Ce regard que le Petit Prince pose sur son environnement nous fait comprendre que nous ne pouvons connaître un individu par un seul regard, nous sommes enfermés dans notre apparence.  C’est en « apprivoisant » que nous pourrons connaître et apprécier les femmes et les hommes qui nous entourent.

Il faudra au Petit Prince un voyage d’un an pour comprendre ses sentiments envers sa rose. Il comprendra, aussi, que le bonheur d’une rencontre peut se terminer par la séparation et donc par la douleur. Apprivoiser un être, c’est accepter de le voir disparaître un jour ou l’autre, en accepter sa finitude.

Il faut du temps, de la persévérance, du travail, pour avancer, se construire pour devenir une belle fleur, construire son temple intérieur et le Temple universel.

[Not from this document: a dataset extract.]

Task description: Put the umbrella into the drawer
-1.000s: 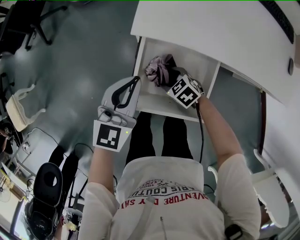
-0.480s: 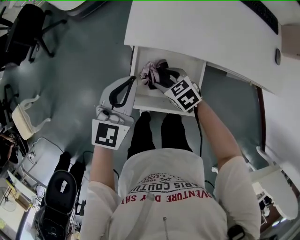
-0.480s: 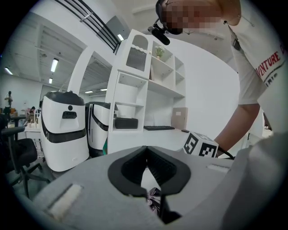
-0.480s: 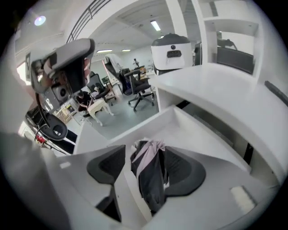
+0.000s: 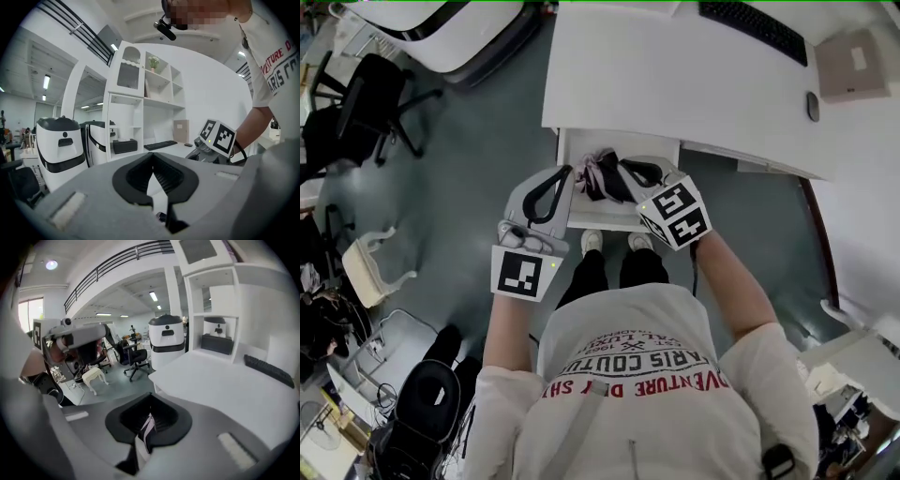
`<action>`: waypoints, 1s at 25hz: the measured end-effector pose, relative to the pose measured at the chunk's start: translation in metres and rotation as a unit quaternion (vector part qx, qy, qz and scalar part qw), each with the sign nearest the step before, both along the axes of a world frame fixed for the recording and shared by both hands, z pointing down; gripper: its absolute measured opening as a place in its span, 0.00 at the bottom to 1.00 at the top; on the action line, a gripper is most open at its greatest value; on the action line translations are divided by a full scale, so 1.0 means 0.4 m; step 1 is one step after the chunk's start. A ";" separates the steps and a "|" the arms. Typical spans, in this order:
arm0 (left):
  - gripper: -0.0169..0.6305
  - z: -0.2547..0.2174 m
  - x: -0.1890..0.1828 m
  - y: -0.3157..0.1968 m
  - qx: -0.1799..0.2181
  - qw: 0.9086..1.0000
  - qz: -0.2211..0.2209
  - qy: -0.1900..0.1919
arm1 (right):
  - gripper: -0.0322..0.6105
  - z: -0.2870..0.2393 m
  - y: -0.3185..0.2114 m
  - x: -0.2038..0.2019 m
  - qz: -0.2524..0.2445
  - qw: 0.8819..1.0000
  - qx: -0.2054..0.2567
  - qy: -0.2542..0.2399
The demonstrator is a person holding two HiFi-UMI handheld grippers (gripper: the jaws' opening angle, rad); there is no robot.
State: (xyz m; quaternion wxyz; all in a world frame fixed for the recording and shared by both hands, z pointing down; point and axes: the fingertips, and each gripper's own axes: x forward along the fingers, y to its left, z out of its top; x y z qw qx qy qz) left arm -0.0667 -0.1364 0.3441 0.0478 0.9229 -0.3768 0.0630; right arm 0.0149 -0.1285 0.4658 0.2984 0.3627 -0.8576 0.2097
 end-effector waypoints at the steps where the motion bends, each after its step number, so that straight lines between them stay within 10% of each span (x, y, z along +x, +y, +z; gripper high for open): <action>1: 0.04 -0.023 0.008 0.003 0.005 1.000 0.006 0.002 | 0.05 -0.035 0.000 0.009 0.009 1.000 0.010 -0.009; 12: 0.04 -0.233 0.065 0.036 0.066 0.995 0.076 -0.004 | 0.05 -0.417 0.008 0.086 0.092 0.974 0.185 -0.091; 25: 0.04 -0.313 0.017 0.006 0.073 0.997 0.038 0.006 | 0.05 -0.617 0.056 0.111 0.112 0.934 0.319 -0.116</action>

Le Petit Prince est devenu responsable de sa rose. L’Amour les a réunis à travers le temps, l’espace. Nous, aussi, devenons responsables lorsque nous aimons ou que nous créons un lien amical ou fraternel. Tout lien implique alors une responsabilité envers l’être « aimé »

« Tu deviens responsable pour toujours de ce que tu as apprivoisé… »

Le jardin des roses est un peu comme un groupe de personnes. Chaque membre du groupe est unique, pour la personne ou pour une autre personne, mais parfois comme dans un groupe, nous pouvons être semblables, avoir les mêmes directions, les mêmes envies. C’est en créant des liens particuliers avec une autre personne que nous devenons uniques. Tout au long de l’histoire, le Petit Prince découvre la profondeur de l’amitié, de l’amour, mais aussi ses failles, ses déceptions, la vanité, l’orgueil, ce qui rappelle souvent notre monde humain, ses valeurs, ses imperfections.

On vit les avancées du Petit Prince au fil des chapitres, on le voit passer par les épreuves, par les voyages, par les rites pour avancer et se connaître.

Au fil du temps, nous nous apprivoisons par nos rencontres et nos épreuves. La tige de la rose est notre chemin. Nous y rencontrons les épines, les embûches de la vie qui nous permettrons de nous améliorer, de comprendre, de grandir. Enfin, tout au bout de la tige, apparaissent les pétales, nos amis, notre entourage proche, nos sœurs, leur nombre forme notre groupe, notre bouton unique, notre univers propre. Comme le petit prince, nous souhaitons être aimés, apprivoisés et se connaître et se reconnaître.

La Rose : qu’évoque-t-elle pour nous ?

Elle évoque un délicat parfum émanant de pétales arrondis et réguliers : semblables à des cœurs liés les uns aux autres. « Mignonne allons-voir si la Rose… » et que nos regards se tournent vers la Lumière et puissent admirer les puits de lumière des édifices religieux qu’offrent les rosaces construites par les bâtisseurs de cathédrales.